It was the middle of the night, but Sunny wasn’t the best of sleepers, and Delia usually had trouble sleeping when she was pregnant and…

  “You are not bothering your sister at two o’clock in the morning.” She said it firmly and determinedly into the empty room.

  She stalked to the bathroom and got into the shower, trying to wash the bar grime and smell off herself. It didn’t help, because she didn’t feel like the sticky, sweaty mess she usually did after a Friday night at work. She still felt Jack.

  The hard edge of his body. The scrape of his beard. The taste of his mouth somehow different than any other man who’d dared put his lips to hers.

  She’d never touched anyone like Jack. Never allowed herself even the glimmer of an idea she might be good enough for the likes of him. She didn’t date a whole heck of a lot, but when she allowed herself the luxury of a man in her bed, she went for the slick and the mean. Men she could fight, whether with her words or her actual fists—people like her, ugly inside and out.

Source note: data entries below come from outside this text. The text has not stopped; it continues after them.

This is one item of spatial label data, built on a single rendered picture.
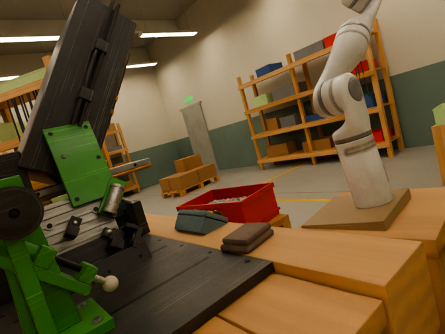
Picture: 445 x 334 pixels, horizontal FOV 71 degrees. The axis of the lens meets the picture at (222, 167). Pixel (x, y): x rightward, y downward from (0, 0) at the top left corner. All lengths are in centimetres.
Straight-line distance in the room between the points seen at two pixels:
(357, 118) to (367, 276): 42
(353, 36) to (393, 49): 518
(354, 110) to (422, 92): 522
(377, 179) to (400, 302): 38
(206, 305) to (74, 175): 49
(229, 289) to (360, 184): 44
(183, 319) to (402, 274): 32
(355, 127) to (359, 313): 46
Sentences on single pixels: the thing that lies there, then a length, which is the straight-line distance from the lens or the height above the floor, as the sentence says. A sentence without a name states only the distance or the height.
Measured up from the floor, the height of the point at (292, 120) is 96.
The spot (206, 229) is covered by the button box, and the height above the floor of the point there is 91.
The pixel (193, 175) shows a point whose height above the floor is 34.
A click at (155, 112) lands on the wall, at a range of 1119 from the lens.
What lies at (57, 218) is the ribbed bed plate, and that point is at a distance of 85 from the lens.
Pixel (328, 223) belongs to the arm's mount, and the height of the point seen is 86.
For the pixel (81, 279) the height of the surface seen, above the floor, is 98.
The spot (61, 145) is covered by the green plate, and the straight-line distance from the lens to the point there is 88.
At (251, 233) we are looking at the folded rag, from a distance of 67.
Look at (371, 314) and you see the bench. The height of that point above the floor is 88.
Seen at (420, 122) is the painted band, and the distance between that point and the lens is 610.
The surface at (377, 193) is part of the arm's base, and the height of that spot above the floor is 91.
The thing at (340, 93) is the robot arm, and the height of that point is 116.
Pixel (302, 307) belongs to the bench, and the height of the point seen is 88.
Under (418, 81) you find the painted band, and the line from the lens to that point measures 602.
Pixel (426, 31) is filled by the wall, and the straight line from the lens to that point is 598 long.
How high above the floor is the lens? 115
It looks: 6 degrees down
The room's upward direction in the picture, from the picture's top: 16 degrees counter-clockwise
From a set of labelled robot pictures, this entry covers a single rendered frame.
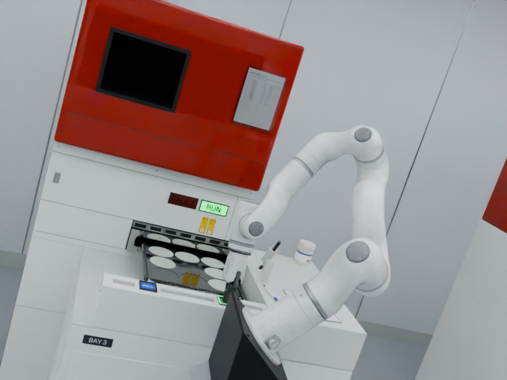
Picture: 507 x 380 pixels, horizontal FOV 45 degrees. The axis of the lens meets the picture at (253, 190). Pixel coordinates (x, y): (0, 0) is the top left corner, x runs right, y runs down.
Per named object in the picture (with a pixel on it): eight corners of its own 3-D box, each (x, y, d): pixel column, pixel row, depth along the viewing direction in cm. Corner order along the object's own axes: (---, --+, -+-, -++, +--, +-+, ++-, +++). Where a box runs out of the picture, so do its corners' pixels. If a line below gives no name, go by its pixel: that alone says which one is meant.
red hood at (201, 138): (69, 108, 294) (99, -16, 281) (228, 151, 316) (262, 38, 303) (53, 141, 223) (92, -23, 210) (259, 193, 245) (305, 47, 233)
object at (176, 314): (92, 311, 194) (102, 272, 191) (253, 340, 209) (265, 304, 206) (90, 326, 185) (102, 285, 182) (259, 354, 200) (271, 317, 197)
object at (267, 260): (255, 274, 229) (265, 242, 226) (265, 277, 230) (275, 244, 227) (259, 281, 223) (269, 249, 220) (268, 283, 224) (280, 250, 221)
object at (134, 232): (125, 248, 246) (131, 227, 244) (228, 270, 259) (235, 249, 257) (125, 250, 245) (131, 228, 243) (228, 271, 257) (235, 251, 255)
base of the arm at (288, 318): (283, 378, 170) (339, 342, 170) (247, 331, 163) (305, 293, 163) (269, 341, 188) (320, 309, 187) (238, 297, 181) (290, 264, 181)
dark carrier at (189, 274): (144, 243, 245) (144, 242, 245) (225, 260, 254) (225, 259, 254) (148, 279, 213) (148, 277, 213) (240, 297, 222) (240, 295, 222)
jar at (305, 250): (290, 258, 261) (298, 237, 259) (305, 261, 263) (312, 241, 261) (295, 265, 255) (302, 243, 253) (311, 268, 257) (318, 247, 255)
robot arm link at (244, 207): (258, 246, 193) (250, 242, 202) (268, 206, 193) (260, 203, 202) (233, 241, 191) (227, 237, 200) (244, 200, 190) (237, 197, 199)
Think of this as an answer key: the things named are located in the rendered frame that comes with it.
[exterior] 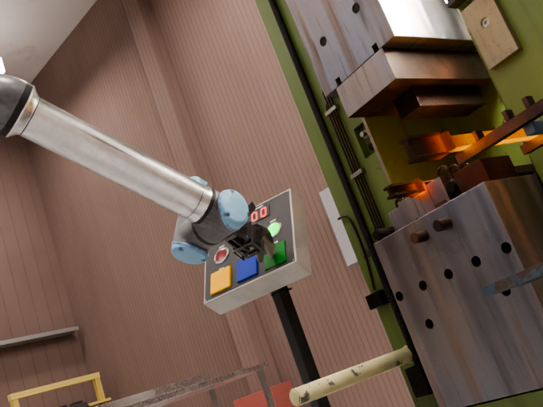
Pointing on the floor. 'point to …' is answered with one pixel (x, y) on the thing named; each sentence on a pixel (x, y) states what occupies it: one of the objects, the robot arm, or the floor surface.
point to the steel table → (189, 387)
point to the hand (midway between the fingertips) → (271, 249)
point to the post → (297, 341)
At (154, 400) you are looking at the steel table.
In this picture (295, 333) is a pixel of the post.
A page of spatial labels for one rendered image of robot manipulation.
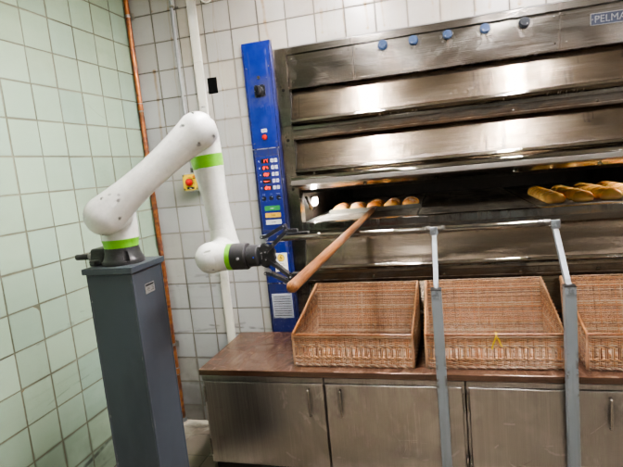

  And there was that urge to cry again, no matter that she was clean and dry and wrapped in her favorite pair of sweats. So she grabbed her phone and typed a quick awake? text to Delia.

  When her phone rang in the next minute, Rose curled up into bed and breathed a sigh of relief. “Sunny or baby?”

  “Baby,” Delia replied, groaning. “I’ve been puking my guts out for the last hour.”

  “You okay? I could bring you something.”

  “Caleb’s already served me four glasses of ginger ale with varying levels of ice, a bottle of water, a bag of crackers, and a Snickers bar.”

  “A Snickers bar?”

  “He’s getting desperate. I told him to leave me alone to die in peace, so I can probably talk for fifteen minutes before he brings me some other thing. What’s up?”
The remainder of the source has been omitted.